Seems that is the http://gcc.gnu.org/ml/gcc-patches/2012-08/msg00155.html minipass, supposedly when it sees that it could break a reg dependency (on r8 in this case), it just ignores the fact that it can have other side effects. parse_add_or_inc uses single_set which will return the increment SET even if there are extra clobbers. Giving up would make the minipass useless on many architectures, so I think we just need to make sure that we ignore the reg dependency only on the address register (r8 here), but not for the clobbered regs.
So, what about this completely untested fix? Unfortunately the scheduler change has been committed with no testcases. I guess I'll do a bootstrap/regtest with some printout where this patch changes things and where we consider it at all. --- gcc/sched-deps.c.jj 2014-08-06 10:34:13.000000000 +0200 +++ gcc/sched-deps.c 2014-08-12 14:12:06.625193731 +0200 @@ -4751,6 +4751,24 @@ find_inc (struct mem_inc_info *mii, bool "inc conflicts with store failure.\n"); goto next; } + + /* The inc instruction could have clobbers, make sure those + registers are not used in mem insn. */ + FOR_EACH_INSN_DEF (def, mii->inc_insn) + if (!reg_overlap_mentioned_p (DF_REF_REG (def), mii->mem_reg0)) + { + df_ref use; + FOR_EACH_INSN_USE (use, mii->mem_insn) + if (reg_overlap_mentioned_p (DF_REF_REG (def), + DF_REF_REG (use))) + { + if (sched_verbose >= 5) + fprintf (sched_dump, + "inc clobber used in store failure.\n"); + goto next; + } + } + newaddr = mii->inc_input; if (mii->mem_index != NULL_RTX) newaddr = gen_rtx_PLUS (GET_MODE (newaddr), newaddr,
In reference to c#12. I think the ivopts changes are just setting up the situation that is mis-handled later.
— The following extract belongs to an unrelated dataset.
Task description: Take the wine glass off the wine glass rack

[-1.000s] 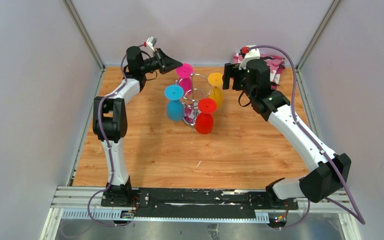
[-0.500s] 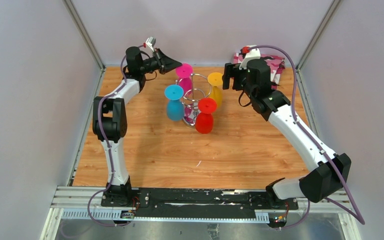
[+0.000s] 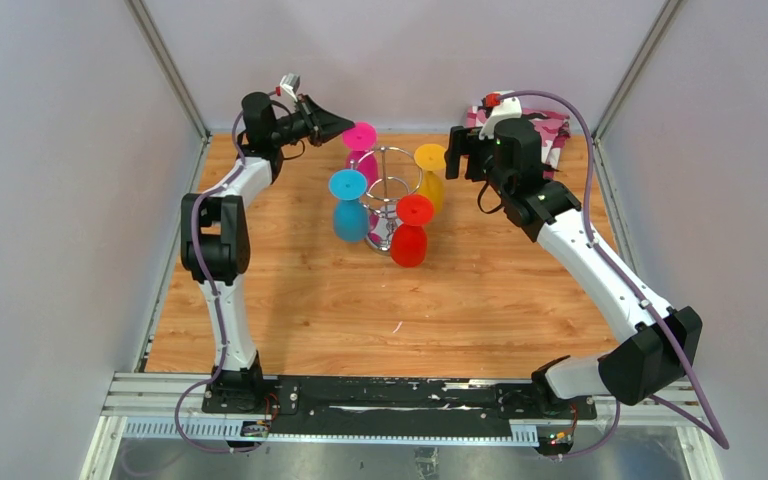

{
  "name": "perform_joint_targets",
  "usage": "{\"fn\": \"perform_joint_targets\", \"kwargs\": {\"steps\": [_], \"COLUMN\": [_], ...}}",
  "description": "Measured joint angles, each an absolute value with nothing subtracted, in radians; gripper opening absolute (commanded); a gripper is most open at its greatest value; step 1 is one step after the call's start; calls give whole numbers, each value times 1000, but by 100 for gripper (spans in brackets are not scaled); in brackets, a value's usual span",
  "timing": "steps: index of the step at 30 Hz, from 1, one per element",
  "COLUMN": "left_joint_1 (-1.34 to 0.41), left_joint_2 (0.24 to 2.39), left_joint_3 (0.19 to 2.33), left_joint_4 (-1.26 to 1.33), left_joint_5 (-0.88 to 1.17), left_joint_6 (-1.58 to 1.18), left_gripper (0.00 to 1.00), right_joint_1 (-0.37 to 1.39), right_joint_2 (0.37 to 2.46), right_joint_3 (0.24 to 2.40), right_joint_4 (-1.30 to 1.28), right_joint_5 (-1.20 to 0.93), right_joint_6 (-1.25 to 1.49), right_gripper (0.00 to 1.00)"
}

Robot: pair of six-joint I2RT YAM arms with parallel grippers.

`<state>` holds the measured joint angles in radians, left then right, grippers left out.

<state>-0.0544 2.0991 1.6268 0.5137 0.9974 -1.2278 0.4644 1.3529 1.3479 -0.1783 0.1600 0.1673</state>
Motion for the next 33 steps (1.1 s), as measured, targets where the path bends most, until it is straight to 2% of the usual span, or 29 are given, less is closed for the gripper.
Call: {"fn": "perform_joint_targets", "kwargs": {"steps": [7,16,22,28,33], "left_joint_1": [-54,-52,-52,-52,-52], "left_joint_2": [2099,2123,2123,2117,2049], "left_joint_3": [1642,1850,1856,1821,1781], "left_joint_4": [511,516,540,802,1058], "left_joint_5": [981,956,935,906,878], "left_joint_6": [-1253,-1317,-1358,-1554,-1704], "left_gripper": [0,0,0,0,0], "right_joint_1": [464,464,457,413,320], "right_joint_2": [1353,1353,1364,1384,1385], "right_joint_3": [1347,1347,1347,1335,1294], "right_joint_4": [-178,-177,-172,-157,-121], "right_joint_5": [156,147,138,111,8], "right_joint_6": [170,176,182,195,236], "right_gripper": [88,88,88,89,89]}}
I'd gotten as far as seeing the +128 increment moving in the scheduler, but hadn't looked to see if it was valid. Anyway, so yes I think the ivopts stuff is fine. I should have realized I was chasing something of that nature when the bisection settled on the ivopts code as the trigger.
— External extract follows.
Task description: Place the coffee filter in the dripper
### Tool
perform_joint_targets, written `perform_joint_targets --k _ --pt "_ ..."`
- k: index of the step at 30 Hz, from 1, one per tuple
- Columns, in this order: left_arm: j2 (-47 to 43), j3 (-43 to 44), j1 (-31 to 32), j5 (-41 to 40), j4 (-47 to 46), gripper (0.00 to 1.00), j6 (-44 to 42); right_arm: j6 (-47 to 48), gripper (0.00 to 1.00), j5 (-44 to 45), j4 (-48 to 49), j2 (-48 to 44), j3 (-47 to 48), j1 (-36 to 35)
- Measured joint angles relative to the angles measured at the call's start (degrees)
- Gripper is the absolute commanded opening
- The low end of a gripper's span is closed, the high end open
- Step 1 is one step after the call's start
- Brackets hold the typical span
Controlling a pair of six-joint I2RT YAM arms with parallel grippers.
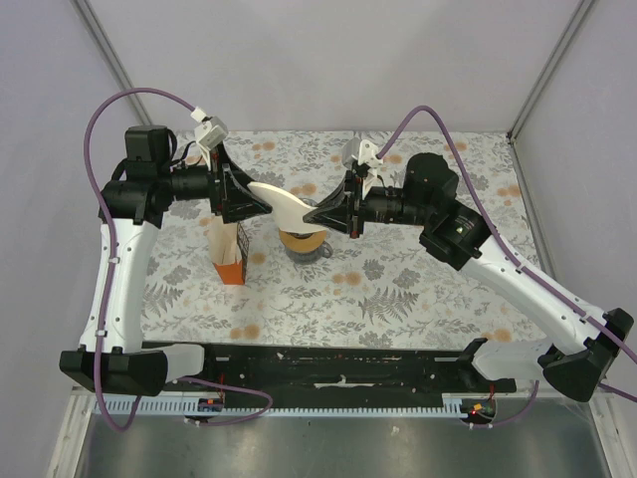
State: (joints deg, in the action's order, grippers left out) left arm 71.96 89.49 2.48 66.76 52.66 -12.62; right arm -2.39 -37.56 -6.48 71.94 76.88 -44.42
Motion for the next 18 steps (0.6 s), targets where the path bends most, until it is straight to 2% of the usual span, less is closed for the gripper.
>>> perform_joint_targets --k 4,8,12,14,15,16,17,18 --pt "0.0 -1.0 0.9 4.3 -1.5 0.69 1.5 -0.9 0.0 -0.7 1.7 -0.1 0.0 0.0" --pt "-0.1 -1.4 1.9 7.5 -3.3 0.54 3.5 -1.7 0.0 -0.6 2.8 -0.1 0.0 0.0" --pt "-0.2 -2.1 4.2 9.5 -5.7 0.45 6.9 -2.4 0.0 -0.3 4.1 -0.1 0.0 0.0" --pt "-0.3 -2.9 5.1 10.2 -6.8 0.32 8.2 -2.5 0.0 -0.1 4.6 -0.1 0.0 0.0" --pt "-0.4 -3.5 5.5 10.4 -7.4 0.19 9.0 -2.5 0.0 0.1 4.7 -0.1 0.0 0.0" --pt "-0.4 -4.0 5.8 10.4 -7.9 0.11 9.9 -2.5 0.0 0.2 4.7 -0.1 0.0 0.0" --pt "-0.5 -4.4 5.9 10.5 -8.3 0.02 10.8 -2.5 0.05 0.3 4.7 -0.1 0.0 0.0" --pt "-0.5 -4.7 6.0 10.7 -8.7 0.02 11.5 -2.5 0.11 0.4 4.7 -0.1 0.0 0.0"
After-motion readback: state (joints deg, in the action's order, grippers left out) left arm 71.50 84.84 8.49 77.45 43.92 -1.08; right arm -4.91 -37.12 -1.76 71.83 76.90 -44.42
Author: jakub Date: Tue Aug 12 21:24:40 2014 New Revision: 213887 URL: https://gcc.gnu.org/viewcvs?rev=213887&root=gcc&view=rev Log: PR target/62025 * sched-deps.c (find_inc): Check if inc_insn doesn't clobber any registers that are used in mem_insn. Modified: trunk/gcc/ChangeLog trunk/gcc/sched-deps.c
Author: jakub Date: Tue Aug 12 22:03:37 2014 New Revision: 213888 URL: https://gcc.gnu.org/viewcvs?rev=213888&root=gcc&view=rev Log: PR target/62025 * sched-deps.c (find_inc): Check if inc_insn doesn't clobber any registers that are used in mem_insn. Modified: branches/gcc-4_9-branch/gcc/ChangeLog branches/gcc-4_9-branch/gcc/sched-deps.c
(In reply to Jeffrey A. Law from comment #16) > In reference to c#12. I think the ivopts changes are just setting up the > situation that is mis-handled later. I'd gotten as far as seeing the +128 > increment moving in the scheduler, but hadn't looked to see if it was valid. > > Anyway, so yes I think the ivopts stuff is fine. > > I should have realized I was chasing something of that nature when the > bisection settled on the ivopts code as the trigger. Yes, The scheduling behavior is triggered by specific offset in this case. It changes below insn sequence: 11405: ...... 11406: {%r2:SI=ltu(%cc:CCL1,0)+%r2:SI+[%r8:SI+0xf8];clobber %cc:CC;} ...... 2803: {%r8:SI=%r8:SI+0x80;clobber %cc:CC;} REG_UNUSED %cc:CC into: 11405: ...... 2803: {%r8:SI=%r8:SI+0x80;clobber %cc:CC;} REG_UNUSED %cc:CC 11406: {%r2:SI=ltu(%cc:CCL1,0)+%r2:SI+[%r8:SI+0x78];clobber %cc:CC;} by changing the offset in insn 11406. The problem is why minipass in http://gcc.gnu.org/ml/gcc-patches/2012-08/msg00155.html would do this transformation. According to the description, it is to change rn++ rm=[rn] into rm=[rn+4] rn++ Here it is exactly the opposite tranformation and introducing more dependency. Thanks.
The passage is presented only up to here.